• _Prompt_
Task for the listing below: copy it out in full, exactly.

BEGIN Data excerpt

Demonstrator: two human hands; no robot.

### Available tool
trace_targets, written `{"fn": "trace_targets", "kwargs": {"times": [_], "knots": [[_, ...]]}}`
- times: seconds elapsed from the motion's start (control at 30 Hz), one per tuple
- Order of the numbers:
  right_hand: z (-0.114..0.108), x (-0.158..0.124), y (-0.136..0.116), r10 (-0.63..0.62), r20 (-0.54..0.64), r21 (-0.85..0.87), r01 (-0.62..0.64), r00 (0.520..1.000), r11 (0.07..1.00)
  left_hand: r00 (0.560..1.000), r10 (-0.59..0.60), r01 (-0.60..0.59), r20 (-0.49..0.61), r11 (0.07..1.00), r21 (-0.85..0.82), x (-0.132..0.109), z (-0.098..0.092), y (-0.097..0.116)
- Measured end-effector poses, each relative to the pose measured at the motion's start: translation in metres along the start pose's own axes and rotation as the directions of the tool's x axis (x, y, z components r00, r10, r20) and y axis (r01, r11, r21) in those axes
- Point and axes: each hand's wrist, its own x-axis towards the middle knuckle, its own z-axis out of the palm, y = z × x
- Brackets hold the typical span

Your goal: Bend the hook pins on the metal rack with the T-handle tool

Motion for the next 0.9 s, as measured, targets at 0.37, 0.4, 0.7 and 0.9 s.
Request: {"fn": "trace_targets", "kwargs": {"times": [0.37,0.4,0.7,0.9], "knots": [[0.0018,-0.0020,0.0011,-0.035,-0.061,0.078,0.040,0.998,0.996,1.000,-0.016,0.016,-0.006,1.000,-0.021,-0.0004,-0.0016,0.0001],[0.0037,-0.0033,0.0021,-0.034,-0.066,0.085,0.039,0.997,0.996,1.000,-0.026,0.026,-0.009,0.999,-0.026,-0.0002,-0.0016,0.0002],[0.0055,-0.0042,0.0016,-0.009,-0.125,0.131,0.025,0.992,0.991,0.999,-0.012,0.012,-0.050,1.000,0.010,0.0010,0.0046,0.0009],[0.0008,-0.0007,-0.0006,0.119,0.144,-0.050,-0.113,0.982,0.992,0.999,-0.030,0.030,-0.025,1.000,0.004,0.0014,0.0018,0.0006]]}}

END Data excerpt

• _Result for this task_
Demonstrator: two human hands; no robot.

### Available tool
trace_targets, written `{"fn": "trace_targets", "kwargs": {"times": [_], "knots": [[_, ...]]}}`
- times: seconds elapsed from the motion's start (control at 30 Hz), one per tuple
- Order of the numbers:
  right_hand: z (-0.114..0.108), x (-0.158..0.124), y (-0.136..0.116), r10 (-0.63..0.62), r20 (-0.54..0.64), r21 (-0.85..0.87), r01 (-0.62..0.64), r00 (0.520..1.000), r11 (0.07..1.00)
  left_hand: r00 (0.560..1.000), r10 (-0.59..0.60), r01 (-0.60..0.59), r20 (-0.49..0.61), r11 (0.07..1.00), r21 (-0.85..0.82), x (-0.132..0.109), z (-0.098..0.092), y (-0.097..0.116)
- Measured end-effector poses, each relative to the pose measured at the motion's start: translation in metres along the start pose's own axes and rotation as the directions of the tool's x axis (x, y, z components r00, r10, r20) and y axis (r01, r11, r21) in those axes
- Point and axes: each hand's wrist, its own x-axis towards the middle knuckle, its own z-axis out of the palm, y = z × x
- Brackets hold the typical span

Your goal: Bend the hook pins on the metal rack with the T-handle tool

Motion for the next 0.9 s, as measured, targets at 0.37, 0.4, 0.7 and 0.9 s.
Request: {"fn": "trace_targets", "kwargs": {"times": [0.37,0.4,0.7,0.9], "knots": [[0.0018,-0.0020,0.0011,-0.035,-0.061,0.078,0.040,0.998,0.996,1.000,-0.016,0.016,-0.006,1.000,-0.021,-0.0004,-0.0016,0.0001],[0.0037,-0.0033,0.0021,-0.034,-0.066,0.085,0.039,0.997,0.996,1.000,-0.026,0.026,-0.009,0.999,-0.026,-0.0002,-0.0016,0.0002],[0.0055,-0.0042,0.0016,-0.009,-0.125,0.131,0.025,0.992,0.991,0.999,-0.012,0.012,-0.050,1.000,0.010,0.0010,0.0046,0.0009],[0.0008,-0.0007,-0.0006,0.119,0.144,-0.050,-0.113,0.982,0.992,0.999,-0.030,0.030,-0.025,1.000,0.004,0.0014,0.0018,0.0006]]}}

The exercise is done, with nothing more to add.